この事態急変に対応して、本当の意味の「第三極政党」を創設する重要性が一気に高まっている。
自公と第二自公が創設されても、基本政策は本質において変わらない。
日本の主権者の大多数が、その基本政策に賛同するなら、この二つの勢力が二大政党体制を構築しても、何の問題もない。それが民意を正確に表す政治体制になるからだ。
しかし、日本の主権者の多数が、その基本政策には賛同しないということになると話はまったく変わってくる。
戦争法制に反対し、日本を名実ともに戦争をする国に改変する憲法改悪を許さない。原発稼動を許さない 消費税増税を許さず、消費税廃止を目指す ことを明確に政策公約に掲げる新しい政党が誕生すれば、大きな力を結集する可能性が生まれる。

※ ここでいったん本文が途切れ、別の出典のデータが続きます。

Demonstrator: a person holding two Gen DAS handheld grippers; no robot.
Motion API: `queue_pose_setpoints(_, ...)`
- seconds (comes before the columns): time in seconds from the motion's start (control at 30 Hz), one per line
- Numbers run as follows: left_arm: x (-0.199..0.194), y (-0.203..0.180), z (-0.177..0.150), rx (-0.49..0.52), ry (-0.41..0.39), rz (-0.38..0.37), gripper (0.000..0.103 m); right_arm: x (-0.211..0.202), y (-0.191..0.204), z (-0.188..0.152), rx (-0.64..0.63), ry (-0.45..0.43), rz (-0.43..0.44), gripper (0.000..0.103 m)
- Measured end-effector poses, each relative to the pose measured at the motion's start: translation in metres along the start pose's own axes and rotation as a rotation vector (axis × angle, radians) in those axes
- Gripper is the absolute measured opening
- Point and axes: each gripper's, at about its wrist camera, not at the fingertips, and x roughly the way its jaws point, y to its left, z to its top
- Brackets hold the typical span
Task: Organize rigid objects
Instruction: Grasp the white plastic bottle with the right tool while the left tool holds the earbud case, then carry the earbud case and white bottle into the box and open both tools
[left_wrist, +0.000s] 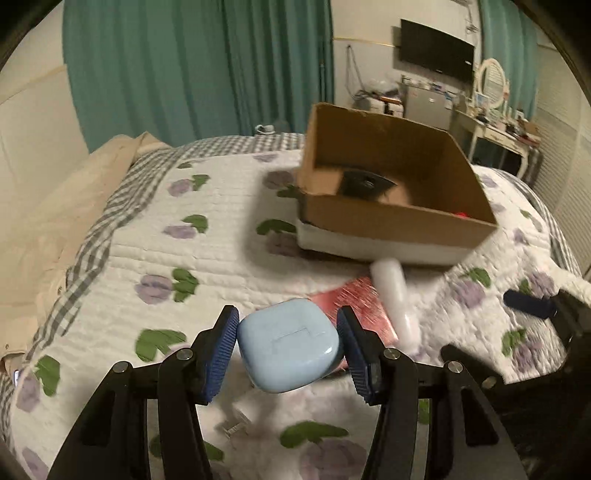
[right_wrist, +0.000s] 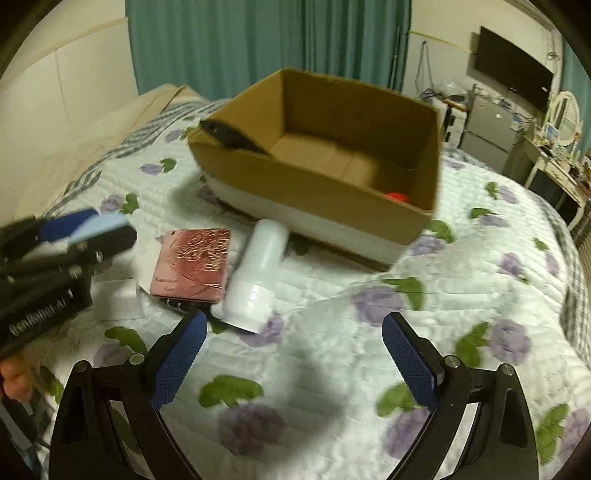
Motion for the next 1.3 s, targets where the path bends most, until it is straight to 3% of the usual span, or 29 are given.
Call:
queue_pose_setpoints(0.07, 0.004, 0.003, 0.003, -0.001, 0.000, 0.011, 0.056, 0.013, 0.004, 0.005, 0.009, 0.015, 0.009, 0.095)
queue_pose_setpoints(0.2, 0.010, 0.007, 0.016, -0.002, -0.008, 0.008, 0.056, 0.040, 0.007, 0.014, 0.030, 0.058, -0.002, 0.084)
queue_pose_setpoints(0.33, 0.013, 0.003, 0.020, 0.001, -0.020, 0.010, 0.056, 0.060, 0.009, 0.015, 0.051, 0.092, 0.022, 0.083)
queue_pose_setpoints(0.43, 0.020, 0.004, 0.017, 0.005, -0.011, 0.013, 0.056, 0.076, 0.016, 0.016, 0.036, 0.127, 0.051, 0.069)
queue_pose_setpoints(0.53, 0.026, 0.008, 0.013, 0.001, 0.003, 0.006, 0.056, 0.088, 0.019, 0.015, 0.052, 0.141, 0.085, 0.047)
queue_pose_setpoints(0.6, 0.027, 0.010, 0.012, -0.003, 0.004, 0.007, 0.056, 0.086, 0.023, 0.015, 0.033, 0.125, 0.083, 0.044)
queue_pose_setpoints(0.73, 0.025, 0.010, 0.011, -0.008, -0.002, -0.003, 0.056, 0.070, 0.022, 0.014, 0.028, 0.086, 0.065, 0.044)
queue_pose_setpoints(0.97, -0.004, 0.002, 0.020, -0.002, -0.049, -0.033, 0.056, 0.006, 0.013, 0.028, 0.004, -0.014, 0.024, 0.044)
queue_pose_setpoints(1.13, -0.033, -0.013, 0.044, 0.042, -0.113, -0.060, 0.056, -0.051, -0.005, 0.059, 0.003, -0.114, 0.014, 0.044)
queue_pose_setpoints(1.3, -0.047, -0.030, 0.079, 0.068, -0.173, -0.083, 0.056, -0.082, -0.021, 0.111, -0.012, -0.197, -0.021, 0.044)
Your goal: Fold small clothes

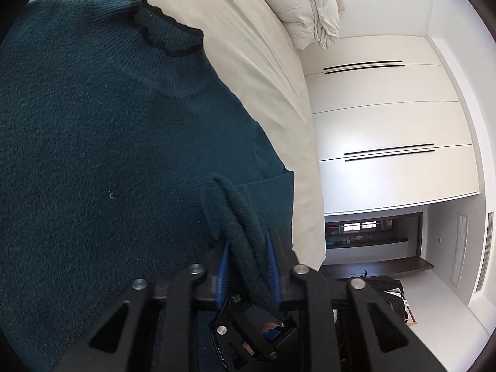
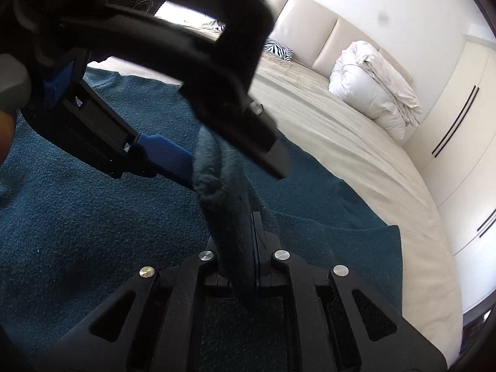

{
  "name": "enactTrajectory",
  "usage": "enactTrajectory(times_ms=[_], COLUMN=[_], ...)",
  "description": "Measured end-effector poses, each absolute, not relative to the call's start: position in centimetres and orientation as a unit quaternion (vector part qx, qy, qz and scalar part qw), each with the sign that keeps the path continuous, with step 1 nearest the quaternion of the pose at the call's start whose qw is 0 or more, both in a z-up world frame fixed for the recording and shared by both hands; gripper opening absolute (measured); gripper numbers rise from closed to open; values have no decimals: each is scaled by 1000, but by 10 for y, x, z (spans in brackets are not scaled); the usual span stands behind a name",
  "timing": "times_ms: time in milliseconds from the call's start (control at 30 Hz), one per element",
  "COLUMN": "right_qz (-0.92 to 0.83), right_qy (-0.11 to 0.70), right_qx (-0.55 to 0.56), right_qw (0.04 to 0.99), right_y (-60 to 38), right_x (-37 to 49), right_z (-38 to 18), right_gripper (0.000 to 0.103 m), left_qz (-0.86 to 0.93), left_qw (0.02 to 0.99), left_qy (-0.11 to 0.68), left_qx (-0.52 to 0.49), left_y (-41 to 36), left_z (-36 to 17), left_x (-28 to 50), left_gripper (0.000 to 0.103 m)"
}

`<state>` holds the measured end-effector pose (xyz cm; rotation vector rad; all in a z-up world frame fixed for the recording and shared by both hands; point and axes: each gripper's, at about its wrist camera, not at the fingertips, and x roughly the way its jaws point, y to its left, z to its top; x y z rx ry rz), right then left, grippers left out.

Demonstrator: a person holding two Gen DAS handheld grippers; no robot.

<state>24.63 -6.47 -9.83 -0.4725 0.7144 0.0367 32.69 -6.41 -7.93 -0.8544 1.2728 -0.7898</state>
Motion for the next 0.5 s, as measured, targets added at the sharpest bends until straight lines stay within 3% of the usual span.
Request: enactTrajectory(times_ms=[33,267,300,367,400,500], right_qz=[18,32,35,38,36,44], right_qy=[351,362,365,367,366,366], right_qx=[-222,-153,-125,-61,-27,66], right_qw=[909,919,922,927,930,927], right_y=[-67,-98,-109,-134,-149,-186], right_x=[246,217,211,202,196,180], right_z=[-97,-78,-74,-67,-65,-68], right_gripper=[9,24,29,51,68,72], left_qz=[-343,-324,-320,-314,-309,-288], left_qw=[653,692,702,716,724,749], left_qy=[559,539,532,522,518,512], left_qx=[-378,-355,-349,-341,-334,-305], left_y=[-65,-38,-29,-18,-12,7], left_z=[-80,-63,-60,-49,-43,-36], left_x=[332,326,324,327,329,333], left_gripper=[9,8,8,8,8,8])
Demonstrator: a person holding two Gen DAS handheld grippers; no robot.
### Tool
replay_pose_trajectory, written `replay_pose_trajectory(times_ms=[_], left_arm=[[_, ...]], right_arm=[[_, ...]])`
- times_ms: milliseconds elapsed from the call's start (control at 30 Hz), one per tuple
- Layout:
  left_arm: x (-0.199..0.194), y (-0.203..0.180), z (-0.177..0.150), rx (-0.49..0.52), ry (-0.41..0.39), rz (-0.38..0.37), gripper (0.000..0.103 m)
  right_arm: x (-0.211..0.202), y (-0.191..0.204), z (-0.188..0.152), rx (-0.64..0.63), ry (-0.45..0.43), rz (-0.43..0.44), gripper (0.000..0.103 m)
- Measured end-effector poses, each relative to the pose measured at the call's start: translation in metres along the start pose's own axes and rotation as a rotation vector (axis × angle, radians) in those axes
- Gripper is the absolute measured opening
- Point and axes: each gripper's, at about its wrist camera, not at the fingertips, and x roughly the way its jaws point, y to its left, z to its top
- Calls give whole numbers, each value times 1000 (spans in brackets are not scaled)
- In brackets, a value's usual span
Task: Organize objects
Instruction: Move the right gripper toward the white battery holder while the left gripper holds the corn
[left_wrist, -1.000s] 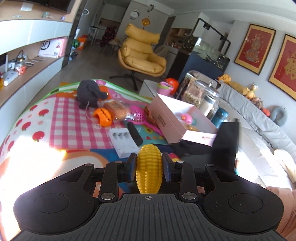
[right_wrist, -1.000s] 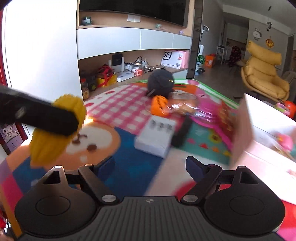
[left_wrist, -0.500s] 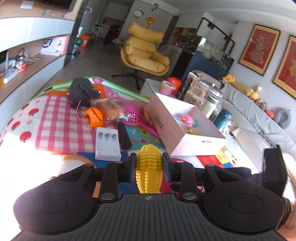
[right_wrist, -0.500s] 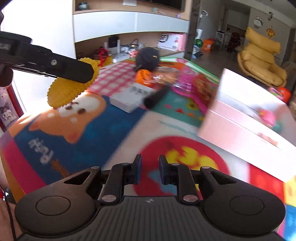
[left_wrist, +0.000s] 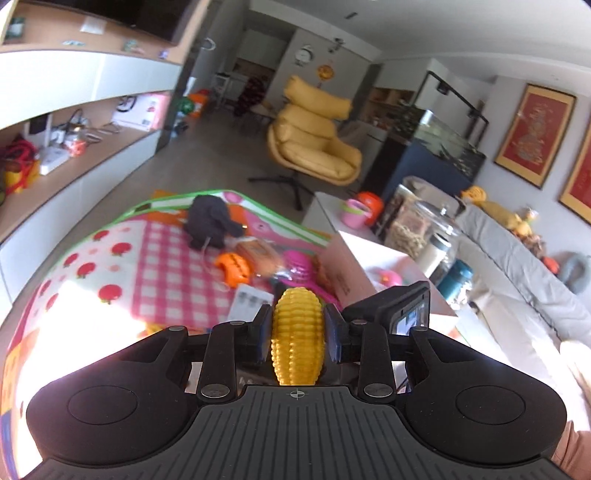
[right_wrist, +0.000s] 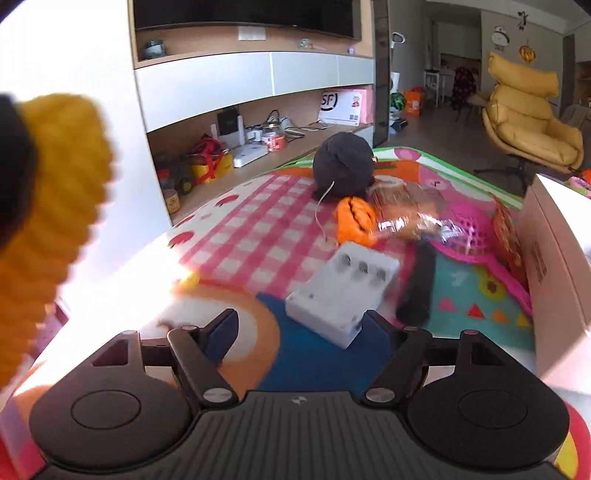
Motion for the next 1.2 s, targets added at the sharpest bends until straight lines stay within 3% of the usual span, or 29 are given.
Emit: replay_pose_trajectory(times_ms=[33, 133, 200, 300, 400, 467, 600, 700, 867, 933, 1067, 1133, 1200], left_arm=[[0, 4, 0, -26, 3, -20, 33], [2, 8, -2, -40, 3, -32, 33], [9, 7, -5, -48, 24, -40, 33], [26, -5, -13, -32, 61, -64, 33], [41, -17, -20, -10, 58, -27, 33], [46, -23, -22, 5, 42, 4, 33], [36, -23, -27, -1, 68, -52, 33], [22, -14, -30, 18, 59, -2, 33], [5, 18, -24, -60, 10, 84, 33], [1, 29, -22, -92, -6, 94, 33], [-2, 46, -23, -126, -11, 103, 33], [-2, 53, -25, -139, -5, 103, 33], [-1, 58, -26, -146, 0, 99, 33]], right_arm=[[4, 0, 2, -11, 17, -18, 56], [-10, -12, -6, -46, 29, 0, 22], [-30, -24, -18, -58, 51, 13, 9], [-66, -44, -40, -85, 59, 39, 8], [-95, -58, -60, -125, 70, 18, 8], [-106, -63, -67, -134, 47, -21, 11], [-99, -65, -61, -86, 8, -22, 42], [-81, -59, -43, -31, -18, 16, 48], [-36, -34, -4, 21, -49, 55, 59], [-18, -21, 8, 4, -70, 30, 78], [20, -4, 22, -75, -56, -25, 83], [36, -2, 28, -118, -25, -38, 94], [43, -6, 33, -131, 6, 9, 99]])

本来は現在の共産党も合流して、リベラル勢力の結集を図るのが望ましいが、それが無理なら、共産党とこのリベラル新党が万全の選挙共闘体制を構築すればよい。
自公と小池国政新党と、このリベラル勢力がそれぞれ一人ずつ、一つの選挙区に候補者を立てるなら、多くの選挙区で、自公と第二自公が票を食い合い、リベラル勢力候補が勝利する可能性が生まれてくるはずである。
これが進行すると、自公と第二自公が合流するか、統一候補を選定するという動きに変わる。そうなると、日本の二大政党体制は対米従属二党による二大政党体制ではなく保革二党による二大政党体制に移行することになる。これが望ましい日本の二大政党体制である。
小池国政新党がその本性をむき出しにし始めたことにより、今次衆院総選挙に向けての基本戦術を抜本的に修正する必要が生まれている。民進党の衆院選立候補予定者は行動を抜本的に見直す必要がある。